Coreplay Proof of Concept

This is a small proof of concept for the Coreplay RFC.

Introduction

The idea of Coreplay is to have small tasks scheduled on the relay chain instead of full blown blockchains. These tasks are similar to smart contracts, as the idea is that they will be much more specialized on a specific task. These tasks can be co-scheduled on the same core and Polkadot. These tasks will be able to pass synchronously messages to each other. The idea is that these tasks are more like normal programs, this means that have a main() function and some other functions to talk to them. This brings some complications with it, as it will be required to "pause" the task to send the task proof of validity to the relay chain to let the task progress. The next time the task is scheduled, it will continue running at this previous "pause" point.

Proof of Concept

This proof of concept shows the possibility to co-schedule long running tasks in wasm. Each task gets around 100ms of execution time, before the executor sets the yield signal. The task is required to handle the signal in a timely manner and return back to the executor. The task is exposing two functions service and yield. The service function is the one driving the main function. The yield function is used to set the yield signal. The proof of concept is using wasmtime and with wasmtime we will not be able to snapshot the stack when we want to "pause"(interrupt) the execution of the task. We need to interrupt the task, to send the proof of validity to the relay chain for validation. The relay chain will then need to use the same initial memory state and the same inputs to continue the execution. The stack in wasmtime uses the native stack for executing the wasm file and the exact stack layout also depends on the optimizations used at compile time and on the target architecture. Thus, we could not ensure that the relay chain uses the exact same stack layout as the collator/sequencer and the validation would fail. The proof of concept is using an explicit yield signal to let the task return. The task itself is written using async Rust code. async Rust code is using generators to synthesize the async blocks. This comes with the advantage that this approach is stackless and thus, we can work around with the problem of not being able to snapshot the stack.

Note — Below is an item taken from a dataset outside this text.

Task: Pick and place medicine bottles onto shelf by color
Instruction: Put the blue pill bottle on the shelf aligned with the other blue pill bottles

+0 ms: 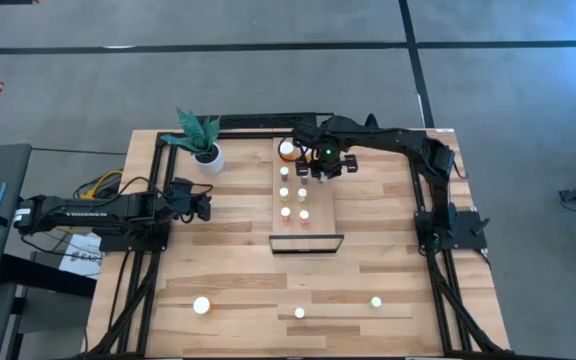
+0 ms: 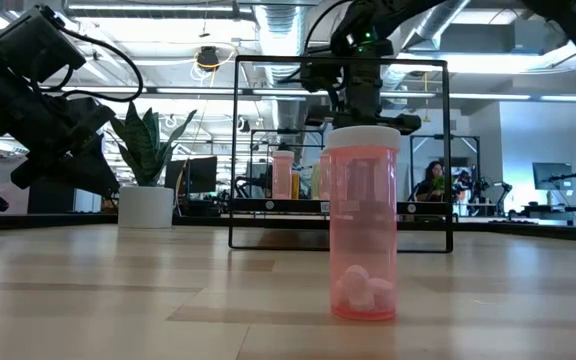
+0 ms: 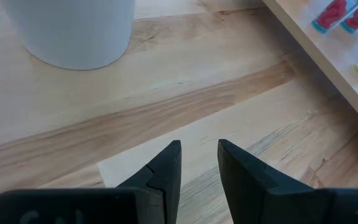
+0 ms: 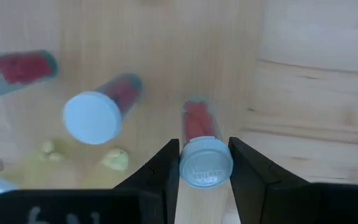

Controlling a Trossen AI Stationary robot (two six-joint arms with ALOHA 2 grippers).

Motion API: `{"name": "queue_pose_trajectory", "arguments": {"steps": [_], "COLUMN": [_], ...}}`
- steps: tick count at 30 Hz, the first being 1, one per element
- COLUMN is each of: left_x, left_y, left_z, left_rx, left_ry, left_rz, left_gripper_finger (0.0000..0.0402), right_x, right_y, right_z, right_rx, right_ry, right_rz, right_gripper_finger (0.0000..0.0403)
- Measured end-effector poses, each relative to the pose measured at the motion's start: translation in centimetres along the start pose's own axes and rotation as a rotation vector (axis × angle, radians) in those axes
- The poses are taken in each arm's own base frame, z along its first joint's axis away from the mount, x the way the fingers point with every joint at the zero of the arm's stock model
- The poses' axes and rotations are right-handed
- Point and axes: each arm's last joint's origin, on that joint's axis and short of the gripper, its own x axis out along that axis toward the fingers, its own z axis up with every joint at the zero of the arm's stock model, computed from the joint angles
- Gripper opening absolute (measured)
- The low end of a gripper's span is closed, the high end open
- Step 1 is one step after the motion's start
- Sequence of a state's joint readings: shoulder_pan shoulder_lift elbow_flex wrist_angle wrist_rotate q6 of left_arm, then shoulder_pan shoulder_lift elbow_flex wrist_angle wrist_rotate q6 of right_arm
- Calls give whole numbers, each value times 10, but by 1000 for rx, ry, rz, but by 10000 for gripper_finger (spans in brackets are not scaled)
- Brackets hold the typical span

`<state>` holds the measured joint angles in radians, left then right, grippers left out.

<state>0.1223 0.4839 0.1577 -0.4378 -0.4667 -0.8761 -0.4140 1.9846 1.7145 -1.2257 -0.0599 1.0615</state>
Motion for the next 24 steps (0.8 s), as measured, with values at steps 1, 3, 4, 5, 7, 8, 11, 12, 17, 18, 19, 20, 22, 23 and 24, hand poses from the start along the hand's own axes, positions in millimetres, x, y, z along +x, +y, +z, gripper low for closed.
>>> {"name": "queue_pose_trajectory", "arguments": {"steps": [1, 3, 4, 5, 7, 8, 11, 12, 17, 18, 19, 20, 22, 23, 24], "left_x": [0, 0, 0, 0, 0, 0, 0, 0, 0, 0, 0, 0, 0, 0, 0], "left_y": [0, 0, 0, 0, 0, 0, 0, 0, 0, 0, 0, 0, 0, 0, 0], "left_z": [0, 0, 0, 0, 0, 0, 0, 0, 0, 0, 0, 0, 0, 0, 0], "left_rx": [0, 0, 0, 0, 0, 0, 0, 0, 0, 0, 0, 0, 0, 0, 0], "left_ry": [0, 0, 0, 0, 0, 0, 0, 0, 0, 0, 0, 0, 0, 0, 0], "left_rz": [0, 0, 0, 0, 0, 0, 0, 0, 0, 0, 0, 0, 0, 0, 0], "left_gripper_finger": [91, 91, 91, 91, 91, 91, 91, 91, 91, 91, 91, 91, 91, 91, 91], "right_x": [0, 0, 0, 1, 1, 1, 1, 1, 1, 1, 1, 1, 1, 1, 1], "right_y": [1, 1, 1, 2, 2, 3, 2, 2, 4, 5, 5, 6, 7, 7, 7], "right_z": [-1, -3, -3, -4, -5, -5, -4, -4, -6, -7, -8, -9, -11, -11, -12], "right_rx": [-3, -10, -21, -31, -36, -37, -39, -40, -98, -112, -121, -125, -148, -164, -178], "right_ry": [0, -6, -6, -7, -11, -15, -27, -29, -33, -36, -38, -43, -45, -49, -51], "right_rz": [-2, -8, -8, -8, -8, -10, -17, -18, -16, -16, -17, -19, -22, -25, -27], "right_gripper_finger": [128, 129, 130, 130, 130, 130, 131, 131, 131, 131, 131, 131, 131, 131, 131]}}
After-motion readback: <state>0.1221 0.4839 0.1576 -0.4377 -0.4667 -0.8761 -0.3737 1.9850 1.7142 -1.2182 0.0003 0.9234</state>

The proof of concept currently provides three host functions to the task:

next_message: Returns back the next message, if there is one available.
send_message: Send the given message to the other task.
print: Print the given string (used for debugging ;).

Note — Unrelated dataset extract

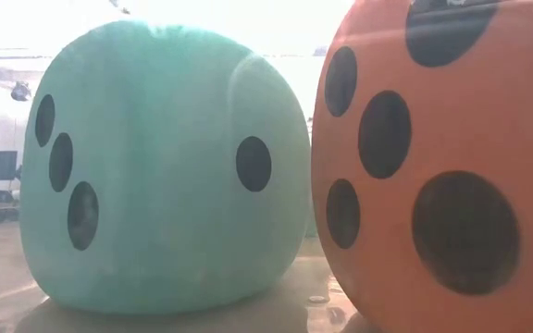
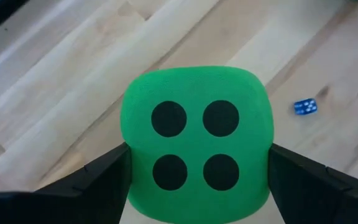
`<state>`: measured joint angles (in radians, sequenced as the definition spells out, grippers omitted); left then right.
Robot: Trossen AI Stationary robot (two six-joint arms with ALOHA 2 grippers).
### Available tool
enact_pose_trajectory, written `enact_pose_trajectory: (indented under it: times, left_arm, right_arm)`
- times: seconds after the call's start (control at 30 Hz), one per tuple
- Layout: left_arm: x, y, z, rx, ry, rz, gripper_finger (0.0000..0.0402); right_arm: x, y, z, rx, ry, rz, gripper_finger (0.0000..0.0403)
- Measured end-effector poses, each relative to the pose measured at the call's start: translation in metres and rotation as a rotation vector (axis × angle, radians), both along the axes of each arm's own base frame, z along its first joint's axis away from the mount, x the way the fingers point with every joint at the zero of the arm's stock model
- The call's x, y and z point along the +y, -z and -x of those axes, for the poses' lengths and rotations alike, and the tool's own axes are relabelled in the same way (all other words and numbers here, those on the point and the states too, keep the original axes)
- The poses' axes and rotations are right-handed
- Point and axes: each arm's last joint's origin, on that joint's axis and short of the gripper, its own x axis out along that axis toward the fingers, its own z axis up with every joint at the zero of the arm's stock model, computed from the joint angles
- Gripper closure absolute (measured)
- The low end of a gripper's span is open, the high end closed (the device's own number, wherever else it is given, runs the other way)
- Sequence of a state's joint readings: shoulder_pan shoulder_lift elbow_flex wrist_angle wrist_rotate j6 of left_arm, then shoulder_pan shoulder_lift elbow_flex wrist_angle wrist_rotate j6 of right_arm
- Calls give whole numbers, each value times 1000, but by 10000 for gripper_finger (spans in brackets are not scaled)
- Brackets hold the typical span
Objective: Pick & Place Dice
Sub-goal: Put the top large green dice into the transparent bin
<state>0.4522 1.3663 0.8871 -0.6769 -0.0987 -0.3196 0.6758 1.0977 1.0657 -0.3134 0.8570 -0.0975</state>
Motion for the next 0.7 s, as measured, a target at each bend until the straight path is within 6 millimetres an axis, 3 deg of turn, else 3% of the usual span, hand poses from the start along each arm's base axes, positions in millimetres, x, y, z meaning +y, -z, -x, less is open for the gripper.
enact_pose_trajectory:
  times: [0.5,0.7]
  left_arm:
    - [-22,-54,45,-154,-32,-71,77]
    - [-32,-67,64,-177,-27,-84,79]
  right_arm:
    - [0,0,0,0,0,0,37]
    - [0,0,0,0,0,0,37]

The proof of concept is split into three crates:

messaging: Contains the Message type and functions for sending and receiving messages.
task: The task that is scheduled and executed. It supports sending and receiving messages and shows the stackless approach using async Rust.
executor: Setups the task two times and lets both task execute and communicate with each other.

Build & Run

This currently requires that you have a nightly Rust, the wasm target and rust-src installed.

Building the task binary:

RUSTFLAGS="-Ctarget-feature=+atomics,+bulk-memory" cargo build -Zbuild-std=panic_abort,std,core --target wasm32-unknown-unknown --release -p task

Running the executor:

cargo run -p executor

The executor will load the task from the target directory. Thus, the task needs to be build before.

Open questions

How to prevent that the TLS is destroyed. When we are creating a new instance of the wasm module, we can not reuse our memory and call our service function. It looks like the TLS maybe got destroyed in between?
How to snapshot/restore the memory. Actually snapshoting should be easy, but restoring it on a different machine should be more complicated as pointers inside wasm maybe using the real memory location and are not "relative".
How to handle panic? We probably need to clean the entire memory and let the task completely restart. The proper solution for sure would be to not panic :P
- We could maybe also provide some sort of checkpointing host function. The task calls this and then it could be restored at this point. Maybe also with a hint or similar on what it will process. For example it will start to process a message and will panic. The host could be informed in this way that this message is bad. However, we could not do this for questions that require delivery (XCMP).

Changes

25.08.2023

yield is now a host function should_yield. This is done to have "re-entrancy" to tell the task to yield.